Thursday, January 23, 2014

How to configure Hadoop 2.x in Eclipse

This blog shows you how to configure Hadoop 2.x in your Eclipse IDE.

My Environment:
OS: CentOS release 6.4 (Final)
Java: JDK1.7.0_04
Eclipse: eclipse-jee-kepler-SR1-linux-gtk-x86_64.tar.gz
Hadoop: hadoop-2.2.0.tar.gz

Download and install Eclipse:
1. Download Eclipse from:
http://www.eclipse.org/downloads/

2. Untar the downloaded tar file:
# tar -xvf eclipse-jee-indigo-SR2-linux-gtk-x86_64.tar.gz

3. Install it in /opt
# mv eclipse /opt/eclipse-kp

4. Create a launcher on your Desktop

5. Create a workspace:
$ mkdir /home/lxu/workspace/eclipse-kp

6. Launch Eclipse.


Setting Up Eclipse:

  1. First, we need to set a couple of classpath variables so Eclipse can find the dependencies.
  2. Go to Window -> Preferences.
  3. Go to Java -> Build Path -> Classpath Variables.
  4. Add a new entry with name ANT_PATH and path set to the ant home on your machine, typically /usr/share/ant (or whereever your ant is installed).
  5. Add another new entry with name M2_REPO and path set to your maven repository, typically $HOME/.m2/repository (e.g. /home/user/.m2/repository).

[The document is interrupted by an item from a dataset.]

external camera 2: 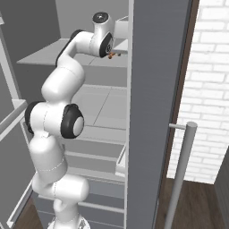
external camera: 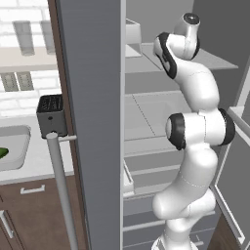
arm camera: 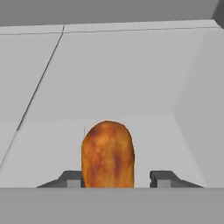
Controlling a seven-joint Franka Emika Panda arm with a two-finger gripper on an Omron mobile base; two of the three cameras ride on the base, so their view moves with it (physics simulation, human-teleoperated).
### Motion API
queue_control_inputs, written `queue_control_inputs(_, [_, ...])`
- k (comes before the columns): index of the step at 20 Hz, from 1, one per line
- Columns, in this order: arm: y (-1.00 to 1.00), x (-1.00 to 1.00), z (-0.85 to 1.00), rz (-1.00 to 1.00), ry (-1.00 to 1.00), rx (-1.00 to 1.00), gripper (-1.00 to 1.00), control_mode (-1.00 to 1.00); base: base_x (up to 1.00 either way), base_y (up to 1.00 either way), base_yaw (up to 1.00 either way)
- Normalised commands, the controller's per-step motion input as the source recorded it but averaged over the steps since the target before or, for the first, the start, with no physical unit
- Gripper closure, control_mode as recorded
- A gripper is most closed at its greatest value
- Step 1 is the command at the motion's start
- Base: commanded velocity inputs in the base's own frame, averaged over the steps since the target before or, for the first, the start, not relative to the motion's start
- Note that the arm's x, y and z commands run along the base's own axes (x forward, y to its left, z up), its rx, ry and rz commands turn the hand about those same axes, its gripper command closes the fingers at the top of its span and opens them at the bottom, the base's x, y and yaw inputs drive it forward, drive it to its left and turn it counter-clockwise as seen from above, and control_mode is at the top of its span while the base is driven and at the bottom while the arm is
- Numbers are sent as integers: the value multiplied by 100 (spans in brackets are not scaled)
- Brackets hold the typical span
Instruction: Place one avocado and one chicken drumstick in each tupperware on the nearby counter, to pack two identical lunches.
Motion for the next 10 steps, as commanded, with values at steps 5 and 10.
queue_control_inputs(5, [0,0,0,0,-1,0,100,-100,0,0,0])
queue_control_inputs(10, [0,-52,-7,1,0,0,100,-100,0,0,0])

Hadoop requires tools.jar, which is under JDK_HOME/lib. Because it is possible Eclipse won’t pick this up:

  1. Go to Window->Preferences->Java->Installed JREs.
  2. Select the right Java version from the list, and click “Edit”.
  3. In the pop-up, “Add External JARs”, navigate to “JDK_HOME/lib”, and add “tools.jar”.


Hadoop uses a particular style of formatting. When contributing to the project, you are required to follow the style guidelines: Java formatting with all spaces and indentation as well as tabs set to 2 spaces. To do that:

  1. Download the Formatter (https://raw.github.com/cloudera/blog-eclipse/master/hadoop-format.xml)
  2. Go to Window -> Preferences.
  3. Go to Java->Code Style -> Formatter.
  4. Import this Formatter.
  5. It is a good practice to enable automatic formatting of the modified code when you save a file. To do that, go to Window->Preferences->Java->Editor->Save Actions and select “Perform the selected actions on save”, “Format source code”, “Format edited lines”. Also, de-select “Organize imports”.
  6. Install the m2e plugin. Go to Help -> Install New Software. Enter “http://download.eclipse.org/technology/m2e/releases” into the “Work with” box and select  the m2e plugins and install them.

Configure Hadoop 2.X
1. Download Hadoop sources using svn/git and checkout appropriate branch or download release srouce tarballs (http://apache.sunsite.ualberta.ca/hadoop/common/stable/)
# tar -xzvf hadoop-2.2.0.tar.gz

2. Create a new Java project in Eclipse. Go to "File" -> "New" -> "Project" -> "Java Project".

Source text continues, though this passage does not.